§ ABOUT THIS EXERCISE
Your job is to retype the records exactly while dropping every picture.

Stored items from a collection
════
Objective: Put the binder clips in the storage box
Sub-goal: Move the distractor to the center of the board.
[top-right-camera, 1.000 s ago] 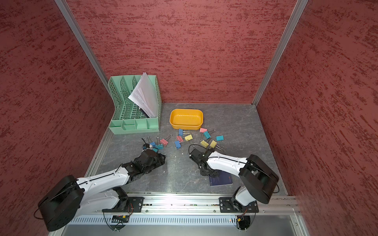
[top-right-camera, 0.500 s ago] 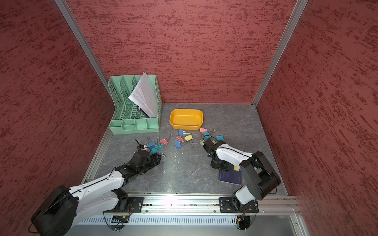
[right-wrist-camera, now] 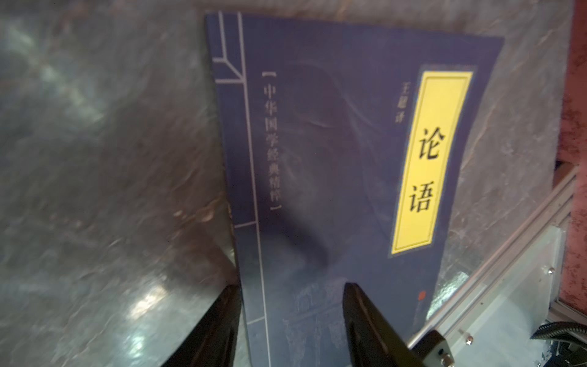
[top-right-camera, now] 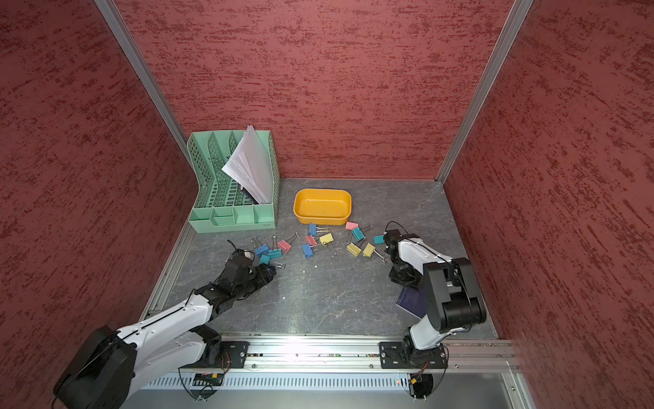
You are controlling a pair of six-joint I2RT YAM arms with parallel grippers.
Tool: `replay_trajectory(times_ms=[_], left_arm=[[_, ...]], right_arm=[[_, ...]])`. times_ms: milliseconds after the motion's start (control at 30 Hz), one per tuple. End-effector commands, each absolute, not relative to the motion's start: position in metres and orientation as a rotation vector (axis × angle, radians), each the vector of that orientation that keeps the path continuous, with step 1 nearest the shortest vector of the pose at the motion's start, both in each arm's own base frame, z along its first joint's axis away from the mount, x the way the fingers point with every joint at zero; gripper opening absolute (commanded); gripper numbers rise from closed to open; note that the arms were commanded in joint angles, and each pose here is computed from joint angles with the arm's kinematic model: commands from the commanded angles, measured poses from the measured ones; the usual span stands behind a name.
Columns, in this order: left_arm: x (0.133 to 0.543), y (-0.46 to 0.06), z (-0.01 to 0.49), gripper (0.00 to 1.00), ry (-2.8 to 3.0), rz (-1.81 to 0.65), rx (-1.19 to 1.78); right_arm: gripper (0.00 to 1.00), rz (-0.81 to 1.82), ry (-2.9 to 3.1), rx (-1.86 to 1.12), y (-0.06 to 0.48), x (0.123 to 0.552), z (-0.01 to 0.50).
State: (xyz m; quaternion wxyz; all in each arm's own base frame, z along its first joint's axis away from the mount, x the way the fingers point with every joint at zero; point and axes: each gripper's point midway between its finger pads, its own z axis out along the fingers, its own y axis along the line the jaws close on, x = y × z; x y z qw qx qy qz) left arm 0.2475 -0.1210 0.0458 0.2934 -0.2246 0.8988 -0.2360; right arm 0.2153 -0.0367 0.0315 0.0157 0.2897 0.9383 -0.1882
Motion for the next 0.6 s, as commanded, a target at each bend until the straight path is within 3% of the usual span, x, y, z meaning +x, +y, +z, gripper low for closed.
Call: replay_trajectory(times_ms=[0, 267, 567], left_arm=[[0.255, -0.099, 0.055, 0.74, 2.359, -0.517, -0.642], [0.256, -0.041, 0.043, 0.75, 2.298, -0.395, -0.898], [0.271, 0.041, 0.062, 0.76, 2.098, -0.323, -1.158]], right_arm=[[0.58, -0.551, 2.796, 0.848, -0.046, 0.239, 0.061], [0.60, -0.309, 2.784, 0.750, -0.014, 0.258, 0.064], [0.61, -0.111, 2.780, 0.524, 0.042, 0.274, 0.078]])
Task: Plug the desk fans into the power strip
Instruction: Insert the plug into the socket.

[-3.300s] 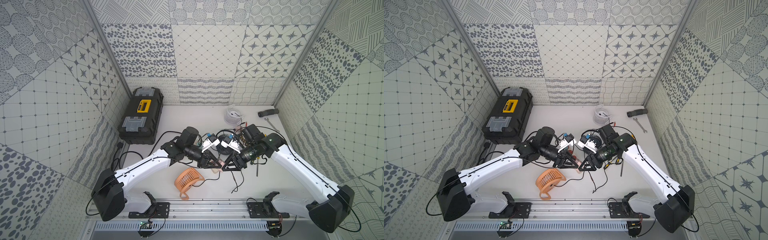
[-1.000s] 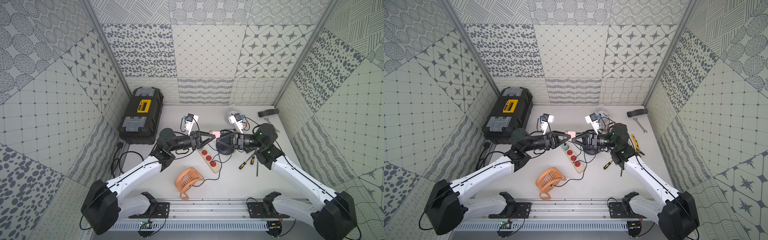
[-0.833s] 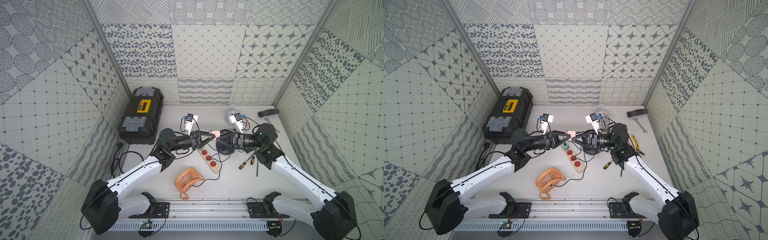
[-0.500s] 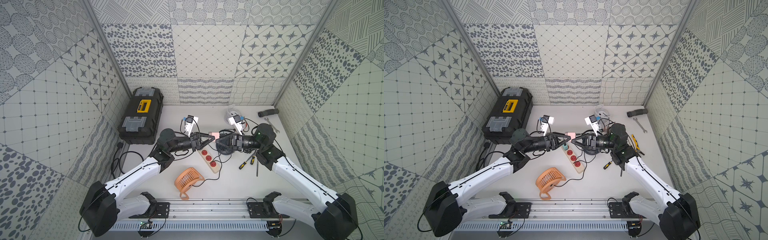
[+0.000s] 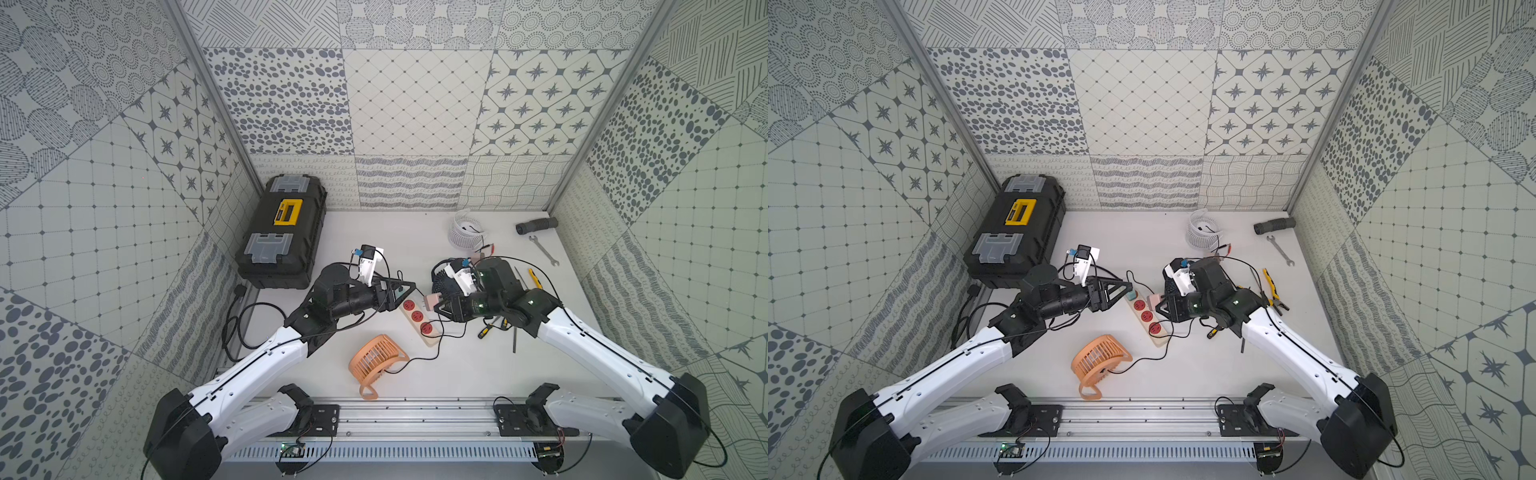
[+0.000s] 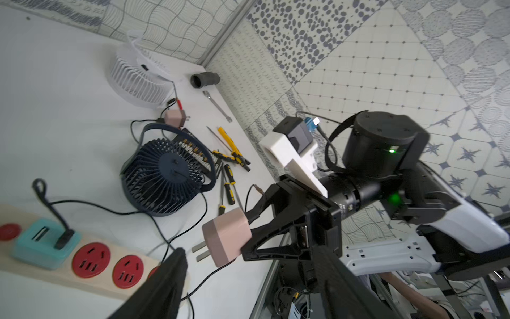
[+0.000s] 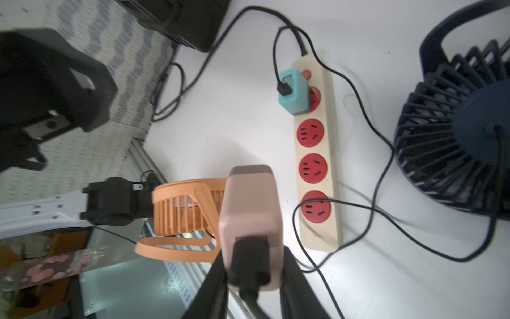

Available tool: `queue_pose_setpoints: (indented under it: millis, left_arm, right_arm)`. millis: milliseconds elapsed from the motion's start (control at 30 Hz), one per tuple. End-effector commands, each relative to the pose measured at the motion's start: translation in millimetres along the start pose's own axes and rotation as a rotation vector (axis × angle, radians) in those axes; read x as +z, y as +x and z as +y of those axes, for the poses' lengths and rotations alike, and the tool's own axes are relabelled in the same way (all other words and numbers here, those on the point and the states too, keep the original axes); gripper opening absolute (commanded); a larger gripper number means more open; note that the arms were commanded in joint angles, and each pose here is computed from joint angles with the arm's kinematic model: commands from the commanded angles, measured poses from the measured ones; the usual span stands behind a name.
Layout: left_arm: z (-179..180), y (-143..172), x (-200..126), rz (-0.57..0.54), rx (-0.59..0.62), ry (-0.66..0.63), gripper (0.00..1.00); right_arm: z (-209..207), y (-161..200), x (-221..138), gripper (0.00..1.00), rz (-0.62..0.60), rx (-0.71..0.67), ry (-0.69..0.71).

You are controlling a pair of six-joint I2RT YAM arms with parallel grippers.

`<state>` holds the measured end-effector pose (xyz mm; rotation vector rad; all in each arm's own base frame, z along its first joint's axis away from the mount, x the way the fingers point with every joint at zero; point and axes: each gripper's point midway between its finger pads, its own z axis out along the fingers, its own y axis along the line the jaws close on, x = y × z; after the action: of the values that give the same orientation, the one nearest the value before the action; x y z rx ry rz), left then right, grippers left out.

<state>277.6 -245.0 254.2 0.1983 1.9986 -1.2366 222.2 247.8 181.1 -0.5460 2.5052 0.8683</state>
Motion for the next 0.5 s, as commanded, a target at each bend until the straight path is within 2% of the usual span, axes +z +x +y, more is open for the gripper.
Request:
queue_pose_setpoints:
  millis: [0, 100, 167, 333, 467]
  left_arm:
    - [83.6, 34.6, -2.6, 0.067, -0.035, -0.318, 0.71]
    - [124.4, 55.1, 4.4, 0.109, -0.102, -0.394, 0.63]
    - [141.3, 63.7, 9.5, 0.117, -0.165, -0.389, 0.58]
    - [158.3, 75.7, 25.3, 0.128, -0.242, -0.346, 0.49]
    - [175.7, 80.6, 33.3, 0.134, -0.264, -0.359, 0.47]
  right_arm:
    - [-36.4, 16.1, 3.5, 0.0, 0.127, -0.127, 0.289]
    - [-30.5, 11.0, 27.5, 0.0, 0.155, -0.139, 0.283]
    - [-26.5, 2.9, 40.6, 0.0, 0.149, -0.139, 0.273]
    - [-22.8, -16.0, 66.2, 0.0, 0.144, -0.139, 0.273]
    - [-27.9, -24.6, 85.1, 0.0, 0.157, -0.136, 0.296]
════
§ RESULT
Objective: Put the binder clips in the storage box
Sub-goal: Move the distractor to the center of the board.
[top-right-camera, 1.000 s ago] 
[top-right-camera, 0.500 s ago] 
[right-wrist-camera, now] 
[top-right-camera, now] 
You are controlling a pair of six-joint I2RT YAM arms with parallel grippers.
Tool: `replay_trajectory(times_ms=[_], left_arm=[[_, ...]], right_arm=[[_, ...]])`. times_ms: milliseconds after the motion's start (control at 30 Hz), one per tuple. End-effector commands, each absolute, not relative to the motion's start: position in metres and orientation as a rotation vector (axis × angle, radians), each the vector of that orientation that keeps the path continuous, with step 1 nearest the shortest vector of the pose at the motion's start, both in each arm's own base frame, z along its first joint's axis away from the mount, x the way the fingers point with every joint at zero; gripper opening absolute (commanded); gripper numbers rise from closed to open; note that the arms were commanded in joint angles, and each pose here is computed from joint angles with the arm's kinematic model: commands from the commanded angles, measured poses from the measured ones; the usual span stands behind a name.
Columns, in this order: left_arm: x (0.133 to 0.543), y (-0.46 to 0.06), z (-0.01 to 0.49), gripper (0.00 to 1.00), ry (-2.8 to 3.0), rz (-1.81 to 0.65), rx (-1.19 to 1.78); right_arm: gripper (0.00 to 1.00), rz (-0.81 to 1.82), ry (-2.9 to 3.1), rx (-1.86 to 1.12), y (-0.06 to 0.48), x (0.123 to 0.552), z (-0.01 to 0.50).
State: (xyz m; quaternion wxyz; all in each arm's own base frame, z along its first joint's axis away from the mount, x the way the fingers point with every joint at zero; point and axes: each gripper's point midway between its finger pads, its own z axis out along the fingers, its own y axis along the line the jaws close on, x = y × z; x y z qw qx qy qz) left arm 0.2475 -0.1210 0.0458 0.2934 -0.2246 0.8988 -0.2360; right arm 0.2153 -0.0367 0.0315 0.0157 0.2897 0.9383 -0.1882
Motion for the next 0.6 s, as commanded, a target at each bend until the straight path is within 3% of the usual span, x, y, z meaning +x, +y, +z, gripper low for closed.
Call: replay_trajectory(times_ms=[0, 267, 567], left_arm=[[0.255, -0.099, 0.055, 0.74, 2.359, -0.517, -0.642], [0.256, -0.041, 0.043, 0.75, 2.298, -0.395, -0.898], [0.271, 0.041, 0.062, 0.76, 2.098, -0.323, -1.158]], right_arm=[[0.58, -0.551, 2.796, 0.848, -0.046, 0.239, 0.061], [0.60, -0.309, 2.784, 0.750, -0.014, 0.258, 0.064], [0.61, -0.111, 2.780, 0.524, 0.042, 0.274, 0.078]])
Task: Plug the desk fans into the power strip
Instruction: Insert the plug into the socket.

[-3.300s] 
[-1.000s] 
[-0.833s] 
[-0.500s] 
[+0.000s] 
[+0.000s] 
[+0.000s] 

Available tool: `queue_pose_setpoints: (indented under it: millis, left_arm, right_arm)`. millis: milliseconds elapsed from the motion's start (control at 30 Hz), one per tuple. End-effector commands, each relative to the pose measured at the motion's start: translation in millimetres along the start pose's own axes and rotation as a rotation vector (axis × angle, radians) in those axes; read x as +z, y as +x and z as +y of those axes, for the poses' lengths and rotations alike, and the tool's own axes are relabelled in the same way (all other words and numbers here, those on the point and the states too, keep the original axes); gripper opening absolute (commanded); a larger gripper number means more open; note that the arms were commanded in joint angles, and each pose here is computed from joint angles with the arm's kinematic model: commands from the commanded angles, measured poses from the measured ones; the usual span stands behind a name.
Layout: left_arm: z (-179..180), y (-143..172), x (-200..126), rz (-0.57..0.54), rx (-0.59..0.62), ry (-0.66..0.63), gripper (0.00..1.00); right_arm: z (-209..207), y (-161..200), x (-221..138), gripper (0.00..1.00), rz (-0.62..0.60), rx (-0.71..0.67), ry (-0.69..0.71).

You are controlling a pair of six-joint I2RT YAM arms with parallel grippers.

`<state>` holds the measured end-effector pose (xyz mm; rotation vector rad; all in each arm's own base frame, z along its first joint's axis away from the mount, x the way the fingers point with every joint at zero; point and axes: each gripper's point midway between its finger pads, its own z axis out along the fingers, its own y axis along the line the jaws close on, x = y × z; after the action: of the values that give the same orientation, the one nearest the value before the action; x y z rx ry rz), left then right, grippers left out.

<state>277.6 -245.0 254.2 0.1983 1.9986 -1.2366 222.2 247.8 181.1 -0.5460 2.5052 0.8683</state>
Motion for the next 0.5 s, as commanded, a target at each bend until the straight path is within 2% of the usual span, axes +z +x +y, more is open for the gripper.
Request:
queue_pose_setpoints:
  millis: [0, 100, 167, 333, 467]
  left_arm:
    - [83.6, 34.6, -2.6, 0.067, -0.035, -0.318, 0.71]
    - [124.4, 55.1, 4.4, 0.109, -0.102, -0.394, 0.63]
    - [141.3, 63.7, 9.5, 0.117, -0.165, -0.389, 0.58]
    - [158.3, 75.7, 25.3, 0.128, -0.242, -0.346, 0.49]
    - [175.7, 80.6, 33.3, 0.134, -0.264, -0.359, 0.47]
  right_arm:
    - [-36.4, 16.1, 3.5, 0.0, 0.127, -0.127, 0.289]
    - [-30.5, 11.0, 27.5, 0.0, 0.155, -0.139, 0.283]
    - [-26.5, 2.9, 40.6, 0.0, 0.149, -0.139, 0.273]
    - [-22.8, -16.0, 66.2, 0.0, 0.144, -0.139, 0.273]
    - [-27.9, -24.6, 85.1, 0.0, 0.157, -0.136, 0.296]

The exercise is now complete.